What is expected:
Could you please return each line of the data that has the word "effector"?
BEGIN
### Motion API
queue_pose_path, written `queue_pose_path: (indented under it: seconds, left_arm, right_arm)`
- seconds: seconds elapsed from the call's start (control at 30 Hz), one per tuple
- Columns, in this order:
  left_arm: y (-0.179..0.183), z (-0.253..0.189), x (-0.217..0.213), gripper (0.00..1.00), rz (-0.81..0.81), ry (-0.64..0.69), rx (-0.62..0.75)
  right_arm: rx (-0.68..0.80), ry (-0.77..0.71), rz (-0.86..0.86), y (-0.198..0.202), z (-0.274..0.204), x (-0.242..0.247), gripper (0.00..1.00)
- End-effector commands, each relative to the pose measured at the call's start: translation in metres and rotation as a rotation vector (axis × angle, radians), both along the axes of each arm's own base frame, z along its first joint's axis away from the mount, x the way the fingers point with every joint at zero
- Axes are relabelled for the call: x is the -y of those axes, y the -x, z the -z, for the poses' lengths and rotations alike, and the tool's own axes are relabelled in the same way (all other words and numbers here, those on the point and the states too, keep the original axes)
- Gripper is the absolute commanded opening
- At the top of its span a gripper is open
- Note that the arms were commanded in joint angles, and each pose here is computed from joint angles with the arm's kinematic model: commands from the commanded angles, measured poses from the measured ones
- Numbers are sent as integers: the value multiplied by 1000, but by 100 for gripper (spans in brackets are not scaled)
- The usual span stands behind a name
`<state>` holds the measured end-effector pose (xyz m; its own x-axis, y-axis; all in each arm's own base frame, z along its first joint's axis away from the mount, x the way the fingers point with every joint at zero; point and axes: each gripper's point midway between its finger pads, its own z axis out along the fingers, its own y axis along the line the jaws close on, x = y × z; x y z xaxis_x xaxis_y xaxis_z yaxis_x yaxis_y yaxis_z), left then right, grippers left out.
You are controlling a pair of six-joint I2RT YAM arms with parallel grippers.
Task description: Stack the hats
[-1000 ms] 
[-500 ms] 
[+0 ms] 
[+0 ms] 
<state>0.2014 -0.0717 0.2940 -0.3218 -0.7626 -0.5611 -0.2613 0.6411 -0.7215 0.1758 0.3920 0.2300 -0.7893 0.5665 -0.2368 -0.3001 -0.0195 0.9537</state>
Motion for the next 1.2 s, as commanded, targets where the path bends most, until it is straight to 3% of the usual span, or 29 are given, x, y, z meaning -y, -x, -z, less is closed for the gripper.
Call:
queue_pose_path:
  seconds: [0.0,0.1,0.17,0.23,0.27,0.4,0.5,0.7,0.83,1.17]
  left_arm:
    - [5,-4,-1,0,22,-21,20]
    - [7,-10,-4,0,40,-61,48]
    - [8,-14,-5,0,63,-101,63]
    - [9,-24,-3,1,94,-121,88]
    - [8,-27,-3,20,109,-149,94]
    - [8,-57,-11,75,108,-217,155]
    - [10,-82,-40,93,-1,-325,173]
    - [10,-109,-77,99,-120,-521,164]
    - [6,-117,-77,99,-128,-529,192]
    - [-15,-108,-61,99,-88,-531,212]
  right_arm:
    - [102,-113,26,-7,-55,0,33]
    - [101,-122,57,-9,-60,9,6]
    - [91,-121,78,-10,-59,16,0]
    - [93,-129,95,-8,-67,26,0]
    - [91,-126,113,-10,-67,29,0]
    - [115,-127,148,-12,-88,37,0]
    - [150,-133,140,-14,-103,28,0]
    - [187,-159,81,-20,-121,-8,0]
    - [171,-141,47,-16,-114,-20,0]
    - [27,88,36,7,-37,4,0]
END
Task output:
- End-effector commands, each relative to the pose measured at the call's start: translation in metres and rotation as a rotation vector (axis × angle, radians), both along the axes of each arm's own base frame, z along its first joint's axis away from the mount, x the way the fingers point with every joint at zero
`<state>` holds the measured end-effector pose (xyz m; its own x-axis, y-axis; all in each arm's own base frame, z along its first joint's axis away from the mount, x the way the fingers point with every joint at zero; point and axes: each gripper's point midway between its finger pads, its own z axis out along the fingers, its own y axis along the line the jaws close on, x = y × z; x y z xaxis_x xaxis_y xaxis_z yaxis_x yaxis_y yaxis_z), left then right, grippers left out.

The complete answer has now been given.